Please transcribe the records precisely; pictures stay out of your copy.
(INFORMATION SHOWN)
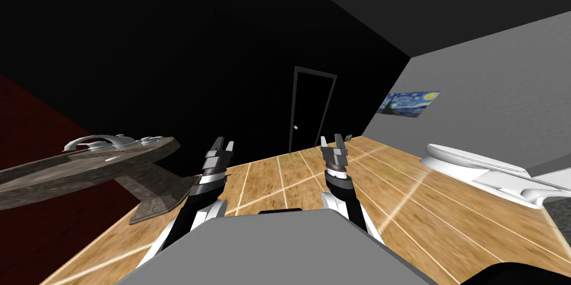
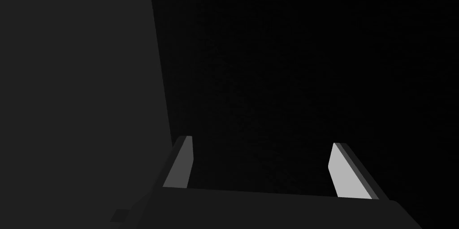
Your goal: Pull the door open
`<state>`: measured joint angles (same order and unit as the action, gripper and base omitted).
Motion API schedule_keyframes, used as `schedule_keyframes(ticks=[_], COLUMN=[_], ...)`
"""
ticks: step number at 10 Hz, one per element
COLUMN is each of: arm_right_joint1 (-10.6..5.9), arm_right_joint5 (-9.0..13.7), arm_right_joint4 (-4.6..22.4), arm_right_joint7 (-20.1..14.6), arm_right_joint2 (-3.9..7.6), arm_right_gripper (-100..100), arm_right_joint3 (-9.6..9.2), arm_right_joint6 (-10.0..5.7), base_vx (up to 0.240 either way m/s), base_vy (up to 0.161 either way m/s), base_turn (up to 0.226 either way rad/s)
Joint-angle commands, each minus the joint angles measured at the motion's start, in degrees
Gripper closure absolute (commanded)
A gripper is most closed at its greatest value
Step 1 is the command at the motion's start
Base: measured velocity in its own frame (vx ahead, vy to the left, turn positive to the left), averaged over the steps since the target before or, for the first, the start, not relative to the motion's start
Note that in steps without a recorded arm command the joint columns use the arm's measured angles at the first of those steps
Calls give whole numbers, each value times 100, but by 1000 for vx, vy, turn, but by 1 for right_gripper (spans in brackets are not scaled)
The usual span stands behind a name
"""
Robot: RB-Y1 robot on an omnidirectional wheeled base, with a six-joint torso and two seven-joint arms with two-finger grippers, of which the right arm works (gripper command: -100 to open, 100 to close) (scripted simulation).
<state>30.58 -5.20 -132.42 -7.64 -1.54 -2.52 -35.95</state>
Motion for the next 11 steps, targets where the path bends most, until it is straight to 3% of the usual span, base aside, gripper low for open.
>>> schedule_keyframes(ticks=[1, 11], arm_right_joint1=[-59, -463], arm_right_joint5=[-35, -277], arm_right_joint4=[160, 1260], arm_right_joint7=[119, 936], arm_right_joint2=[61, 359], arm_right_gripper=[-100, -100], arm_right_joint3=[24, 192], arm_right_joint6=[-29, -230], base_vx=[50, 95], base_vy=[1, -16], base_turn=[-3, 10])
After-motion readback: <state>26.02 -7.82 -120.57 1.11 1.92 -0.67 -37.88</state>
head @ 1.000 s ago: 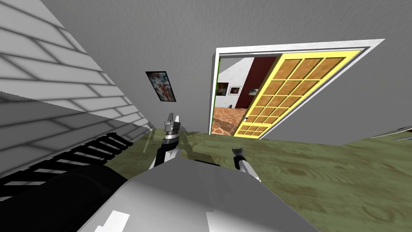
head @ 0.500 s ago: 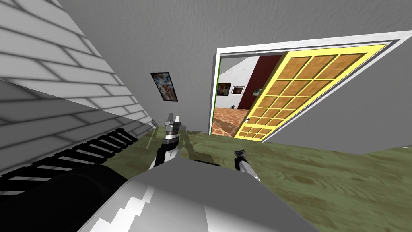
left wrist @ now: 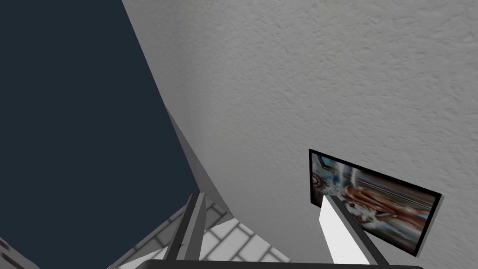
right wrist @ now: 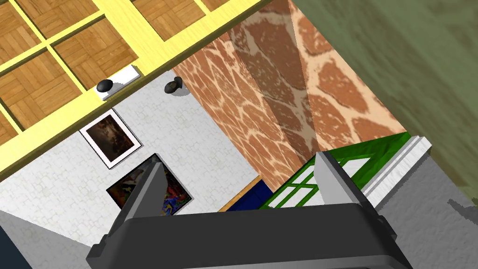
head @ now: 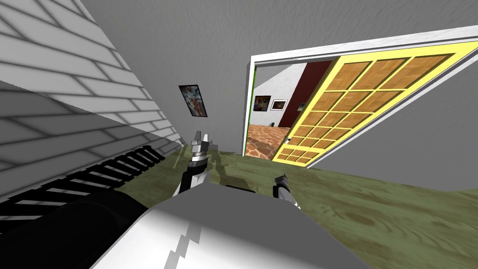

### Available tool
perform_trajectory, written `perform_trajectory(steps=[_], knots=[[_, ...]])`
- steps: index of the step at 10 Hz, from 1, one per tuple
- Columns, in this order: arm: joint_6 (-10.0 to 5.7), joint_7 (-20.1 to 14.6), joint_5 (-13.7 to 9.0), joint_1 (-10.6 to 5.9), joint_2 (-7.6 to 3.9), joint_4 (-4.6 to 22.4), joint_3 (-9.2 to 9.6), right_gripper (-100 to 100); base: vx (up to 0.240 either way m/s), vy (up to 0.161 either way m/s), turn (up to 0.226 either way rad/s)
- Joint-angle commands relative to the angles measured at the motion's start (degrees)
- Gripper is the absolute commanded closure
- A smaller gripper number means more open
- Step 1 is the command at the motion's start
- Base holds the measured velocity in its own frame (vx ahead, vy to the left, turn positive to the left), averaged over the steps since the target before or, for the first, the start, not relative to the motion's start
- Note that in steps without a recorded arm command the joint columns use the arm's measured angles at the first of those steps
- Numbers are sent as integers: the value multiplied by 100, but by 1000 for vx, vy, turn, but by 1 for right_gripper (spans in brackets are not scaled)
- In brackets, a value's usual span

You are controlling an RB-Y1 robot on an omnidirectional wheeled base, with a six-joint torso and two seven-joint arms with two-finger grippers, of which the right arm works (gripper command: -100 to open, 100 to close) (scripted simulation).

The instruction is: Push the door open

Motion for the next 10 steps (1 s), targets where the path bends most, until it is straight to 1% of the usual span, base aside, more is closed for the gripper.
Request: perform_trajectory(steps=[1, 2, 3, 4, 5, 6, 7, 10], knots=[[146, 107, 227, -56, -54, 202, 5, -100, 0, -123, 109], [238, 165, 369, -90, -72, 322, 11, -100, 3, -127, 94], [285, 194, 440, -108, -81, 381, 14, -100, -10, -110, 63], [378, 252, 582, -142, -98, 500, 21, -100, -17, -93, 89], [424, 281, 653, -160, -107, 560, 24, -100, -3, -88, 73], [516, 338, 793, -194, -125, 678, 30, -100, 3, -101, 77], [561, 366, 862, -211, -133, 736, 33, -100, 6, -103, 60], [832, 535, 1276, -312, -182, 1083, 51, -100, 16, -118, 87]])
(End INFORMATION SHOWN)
TASK SOLUTION
Your goal: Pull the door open
`<state>`: measured joint angles (same order and unit as the action, gripper and base omitted).
Motion API schedule_keyframes, used as `schedule_keyframes(ticks=[_], COLUMN=[_], ...)`
"""
ticks: step number at 10 Hz, one per element
COLUMN is each of: arm_right_joint1 (-10.6..5.9), arm_right_joint5 (-9.0..13.7), arm_right_joint4 (-4.6..22.4), arm_right_joint7 (-20.1..14.6), arm_right_joint2 (-3.9..7.6), arm_right_gripper (-100..100), arm_right_joint3 (-9.6..9.2), arm_right_joint6 (-10.0..5.7), base_vx (up to 0.240 either way m/s), base_vy (up to 0.161 either way m/s), base_turn (up to 0.226 either way rad/s)
Joint-angle commands, each minus the joint angles measured at the motion's start, in degrees
Gripper closure absolute (commanded)
A gripper is most closed at its greatest value
Step 1 is the command at the motion's start
Base: measured velocity in its own frame (vx ahead, vy to the left, turn positive to the left), averaged over the steps since the target before or, for the first, the start, not relative to the motion's start
Note that in steps without a recorded arm command the joint columns use the arm's measured angles at the first of those steps
Calls give whole numbers, each value times 100, but by 1000 for vx, vy, turn, but by 1 for right_gripper (spans in brackets are not scaled)
The usual span stands behind a name
"""
Robot: RB-Y1 robot on an omnidirectional wheeled base, with a six-joint torso and two seven-joint arms with two-finger grippers, of which the right arm works (gripper command: -100 to open, 100 to close) (scripted simulation).
<state>30.58 -5.20 -132.42 -7.64 -1.54 -2.52 -35.95</state>
Motion for the next 11 steps, targets where the path bends most, until it is straight to 3% of the usual span, base aside, gripper low for open.
>>> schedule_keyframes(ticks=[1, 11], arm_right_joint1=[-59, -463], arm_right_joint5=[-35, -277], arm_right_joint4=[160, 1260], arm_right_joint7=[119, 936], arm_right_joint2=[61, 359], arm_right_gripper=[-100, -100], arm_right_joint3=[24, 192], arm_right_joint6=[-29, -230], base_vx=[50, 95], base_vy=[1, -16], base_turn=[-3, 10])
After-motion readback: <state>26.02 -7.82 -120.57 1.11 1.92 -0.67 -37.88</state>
head @ 1.000 s ago: 
head @ 0.500 s ago: 
left wrist @ now: 
right wrist @ now: 
head @ now: 

### Available tool
perform_trajectory, written `perform_trajectory(steps=[_], knots=[[_, ...]])`
- steps: index of the step at 10 Hz, from 1, one per tuple
- Columns, in this order: arm: joint_6 (-10.0 to 5.7), joint_7 (-20.1 to 14.6), joint_5 (-13.7 to 9.0), joint_1 (-10.6 to 5.9), joint_2 (-7.6 to 3.9), joint_4 (-4.6 to 22.4), joint_3 (-9.2 to 9.6), right_gripper (-100 to 100); base: vx (up to 0.240 either way m/s), vy (up to 0.161 either way m/s), turn (up to 0.226 either way rad/s)
- Joint-angle commands relative to the angles measured at the motion's start (degrees)
- Gripper is the absolute commanded closure
- A smaller gripper number means more open
- Step 1 is the command at the motion's start
- Base holds the measured velocity in its own frame (vx ahead, vy to the left, turn positive to the left), averaged over the steps since the target before or, for the first, the start, not relative to the motion's start
- Note that in steps without a recorded arm command the joint columns use the arm's measured angles at the first of those steps
- Numbers are sent as integers: the value multiplied by 100, but by 1000 for vx, vy, turn, but by 1 for right_gripper (spans in brackets are not scaled)
- In brackets, a value's usual span

You are controlling an RB-Y1 robot on an omnidirectional wheeled base, with a six-joint torso and two seven-joint arms with two-finger grippers, of which the right arm works (gripper command: -100 to open, 100 to close) (scripted simulation).

The instruction is: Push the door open

Motion for the next 10 steps (1 s), targets where the path bends most, until it is straight to 1% of the usual span, base aside, more is closed for the gripper.
Request: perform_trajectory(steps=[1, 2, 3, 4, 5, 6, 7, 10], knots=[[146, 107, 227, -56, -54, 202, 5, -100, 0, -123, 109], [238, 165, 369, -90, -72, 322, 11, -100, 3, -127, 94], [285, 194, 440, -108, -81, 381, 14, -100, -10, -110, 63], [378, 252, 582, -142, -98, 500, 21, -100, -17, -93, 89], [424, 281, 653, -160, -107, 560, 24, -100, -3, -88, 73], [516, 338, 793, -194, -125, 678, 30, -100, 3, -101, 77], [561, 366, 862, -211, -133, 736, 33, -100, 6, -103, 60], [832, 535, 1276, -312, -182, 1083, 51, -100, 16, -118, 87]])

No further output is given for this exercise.